→ Task statement
What is needed is an exact printout of all the data.

------ Given material

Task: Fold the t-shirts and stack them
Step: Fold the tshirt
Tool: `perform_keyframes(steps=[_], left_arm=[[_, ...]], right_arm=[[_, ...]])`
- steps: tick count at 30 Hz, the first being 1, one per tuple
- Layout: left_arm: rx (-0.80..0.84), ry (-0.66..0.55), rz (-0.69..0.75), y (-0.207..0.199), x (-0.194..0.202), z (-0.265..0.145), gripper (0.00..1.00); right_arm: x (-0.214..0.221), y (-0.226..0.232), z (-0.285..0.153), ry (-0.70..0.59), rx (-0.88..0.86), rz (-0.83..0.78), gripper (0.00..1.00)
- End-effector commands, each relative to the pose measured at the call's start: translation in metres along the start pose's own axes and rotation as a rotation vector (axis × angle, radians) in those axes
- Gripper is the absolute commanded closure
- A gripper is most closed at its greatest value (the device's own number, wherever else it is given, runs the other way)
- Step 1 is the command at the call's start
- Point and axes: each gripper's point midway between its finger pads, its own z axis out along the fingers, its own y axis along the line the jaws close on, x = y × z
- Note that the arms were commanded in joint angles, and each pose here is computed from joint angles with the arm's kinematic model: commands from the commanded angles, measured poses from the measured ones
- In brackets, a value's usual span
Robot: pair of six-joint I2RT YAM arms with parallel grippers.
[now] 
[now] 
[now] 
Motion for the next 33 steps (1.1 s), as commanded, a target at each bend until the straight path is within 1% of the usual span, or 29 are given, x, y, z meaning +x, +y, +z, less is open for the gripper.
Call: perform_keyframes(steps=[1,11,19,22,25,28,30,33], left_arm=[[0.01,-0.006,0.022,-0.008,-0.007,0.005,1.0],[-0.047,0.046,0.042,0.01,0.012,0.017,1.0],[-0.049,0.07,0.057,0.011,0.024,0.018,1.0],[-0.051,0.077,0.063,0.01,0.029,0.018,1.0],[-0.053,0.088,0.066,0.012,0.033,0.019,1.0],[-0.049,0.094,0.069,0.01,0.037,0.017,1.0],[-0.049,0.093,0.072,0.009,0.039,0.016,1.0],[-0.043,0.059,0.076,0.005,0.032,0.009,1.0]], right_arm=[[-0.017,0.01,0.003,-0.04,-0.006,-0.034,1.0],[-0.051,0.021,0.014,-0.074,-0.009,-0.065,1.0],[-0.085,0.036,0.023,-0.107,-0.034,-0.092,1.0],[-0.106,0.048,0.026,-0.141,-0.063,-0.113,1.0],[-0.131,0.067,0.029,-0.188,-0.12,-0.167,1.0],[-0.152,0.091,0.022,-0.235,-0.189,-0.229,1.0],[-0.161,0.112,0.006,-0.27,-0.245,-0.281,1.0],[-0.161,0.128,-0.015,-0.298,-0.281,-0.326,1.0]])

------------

→ Written response
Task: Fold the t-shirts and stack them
Step: Fold the tshirt
Tool: `perform_keyframes(steps=[_], left_arm=[[_, ...]], right_arm=[[_, ...]])`
- steps: tick count at 30 Hz, the first being 1, one per tuple
- Layout: left_arm: rx (-0.80..0.84), ry (-0.66..0.55), rz (-0.69..0.75), y (-0.207..0.199), x (-0.194..0.202), z (-0.265..0.145), gripper (0.00..1.00); right_arm: x (-0.214..0.221), y (-0.226..0.232), z (-0.285..0.153), ry (-0.70..0.59), rx (-0.88..0.86), rz (-0.83..0.78), gripper (0.00..1.00)
- End-effector commands, each relative to the pose measured at the call's start: translation in metres along the start pose's own axes and rotation as a rotation vector (axis × angle, radians) in those axes
- Gripper is the absolute commanded closure
- A gripper is most closed at its greatest value (the device's own number, wherever else it is given, runs the other way)
- Step 1 is the command at the call's start
- Point and axes: each gripper's point midway between its finger pads, its own z axis out along the fingers, its own y axis along the line the jaws close on, x = y × z
- Note that the arms were commanded in joint angles, and each pose here is computed from joint angles with the arm's kinematic model: commands from the commanded angles, measured poses from the measured ones
- In brackets, a value's usual span
Robot: pair of six-joint I2RT YAM arms with parallel grippers.
[now] 
[now] 
[now] 
Motion for the next 33 steps (1.1 s), as commanded, a target at each bend until the straight path is within 1% of the usual span, or 29 are given, x, y, z meaning +x, +y, +z, less is open for the gripper.
Call: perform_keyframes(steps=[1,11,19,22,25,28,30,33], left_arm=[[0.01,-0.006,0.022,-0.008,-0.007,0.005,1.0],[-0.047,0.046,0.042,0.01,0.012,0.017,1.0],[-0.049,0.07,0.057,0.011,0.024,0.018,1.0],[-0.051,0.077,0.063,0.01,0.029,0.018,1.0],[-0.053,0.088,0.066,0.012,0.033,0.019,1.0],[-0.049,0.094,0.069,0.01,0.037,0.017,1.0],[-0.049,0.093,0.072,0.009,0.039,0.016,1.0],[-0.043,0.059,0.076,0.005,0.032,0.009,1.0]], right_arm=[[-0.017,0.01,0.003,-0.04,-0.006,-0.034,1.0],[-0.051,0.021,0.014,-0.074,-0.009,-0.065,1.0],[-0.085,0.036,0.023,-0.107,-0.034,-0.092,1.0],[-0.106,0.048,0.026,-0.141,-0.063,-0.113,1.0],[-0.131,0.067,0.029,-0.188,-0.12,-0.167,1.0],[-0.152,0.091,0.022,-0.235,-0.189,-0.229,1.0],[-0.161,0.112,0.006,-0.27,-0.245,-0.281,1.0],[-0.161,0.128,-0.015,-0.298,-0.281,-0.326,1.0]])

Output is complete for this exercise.